14
Yorum
1
Beğeni
0,0
Puan
3488
Okunma

Dün 18 Marttı…On sekiz Mart deyince aklımıza hemen 1915te Çanakkale’de kazandığımız o müthiş destansı zafer gelir.
Çanakkale Zaferi hangi tarihten beri kutlanır, anılır bilemem ama ben kendimi bildim bileli 18 Mart tarihinde Çanakkale Zaferini anarız. Mesela ben aşağı yukarı her 18 Martta Mehmet Akif Ersoy’un ‘’ Çanakkale Şehitlerine’’ Adlı şiirini okumuşumdur. Hem öğrenci olarak, hem öğretmen olarak.

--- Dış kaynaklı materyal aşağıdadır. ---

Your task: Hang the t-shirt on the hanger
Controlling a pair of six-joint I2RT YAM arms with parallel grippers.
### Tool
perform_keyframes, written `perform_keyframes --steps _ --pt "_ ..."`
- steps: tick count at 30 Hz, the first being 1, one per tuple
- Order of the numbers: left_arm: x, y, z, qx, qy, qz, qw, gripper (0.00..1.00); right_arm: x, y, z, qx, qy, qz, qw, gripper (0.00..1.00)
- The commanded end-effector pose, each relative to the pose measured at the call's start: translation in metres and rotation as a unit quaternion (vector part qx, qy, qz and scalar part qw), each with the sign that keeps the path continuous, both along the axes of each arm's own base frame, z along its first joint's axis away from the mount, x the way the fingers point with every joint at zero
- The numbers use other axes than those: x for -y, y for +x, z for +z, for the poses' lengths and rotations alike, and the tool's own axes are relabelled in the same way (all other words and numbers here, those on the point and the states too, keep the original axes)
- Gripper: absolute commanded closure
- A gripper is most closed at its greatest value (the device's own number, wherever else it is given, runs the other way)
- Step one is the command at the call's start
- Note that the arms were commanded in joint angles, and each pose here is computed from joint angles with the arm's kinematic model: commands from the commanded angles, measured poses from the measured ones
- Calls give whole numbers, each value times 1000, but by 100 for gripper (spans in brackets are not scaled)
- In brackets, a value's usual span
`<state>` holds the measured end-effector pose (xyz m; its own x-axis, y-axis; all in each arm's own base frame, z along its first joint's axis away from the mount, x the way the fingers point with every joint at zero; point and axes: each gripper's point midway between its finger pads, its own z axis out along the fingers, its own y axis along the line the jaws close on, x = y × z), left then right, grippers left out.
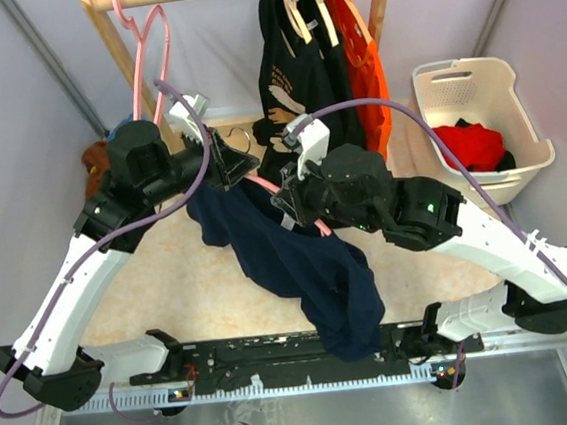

18 Martlarda bir Tarih Öğretmeni olarak öğrencilerime Yüzbaşı Hakkı Bey’i anlatmışımdır. Hanı şu Nusret mayın gemisiyle Çanakkale Boğazına mayın döşeyip tüm savaşın seyrini değiştiren kahramanı…Seyit çavuşu anlatmışımdır. Hani şu 250 okkalık top mermisini topun namlusuna tepip tek atışta İngiliz Gemisini batıran kahramanı…Yahya çavuşu anlatmışımdır…Hani şu emrindeki altmış erle birlikte koskoca bir düşman taburunu durduran ve son neferine kadar şehit olan kahramanları….Binlerce Mehmetçiği anlatmışımdır…Kimisi yediği şarapnel parçasıyla kolu sadece bir damarla omzuna bağlı kaldığı halde komutanının huzuruna çıkıp: ‘’ Komutanım kes şu damarı da rahat rahat savaşım’’ Diyeni, düşmana aracak el bombası olmadığı için onların attıkları el bombalarını havada kapıp tekrar onlara iade eden ve bu ölümcül oyun sonunda bir el bombasının elinde patlaması sonucu şehit düşen Tevfik onbaşıyı, arkadaşlarına su getirirken düşmana yakalandığında ‘’ Komutanlarım –düşman da olsa yazıktır..Bu suyu karşı tarafa götür –dedi size su getirdim’’ diyerek hem kendi canını kurtaran hem de düşmandan - bu centilmenliğin karşılığı olarak – bir sürü konserve, çikolata alan saka Hasan’ı Çok anlatmışımdır.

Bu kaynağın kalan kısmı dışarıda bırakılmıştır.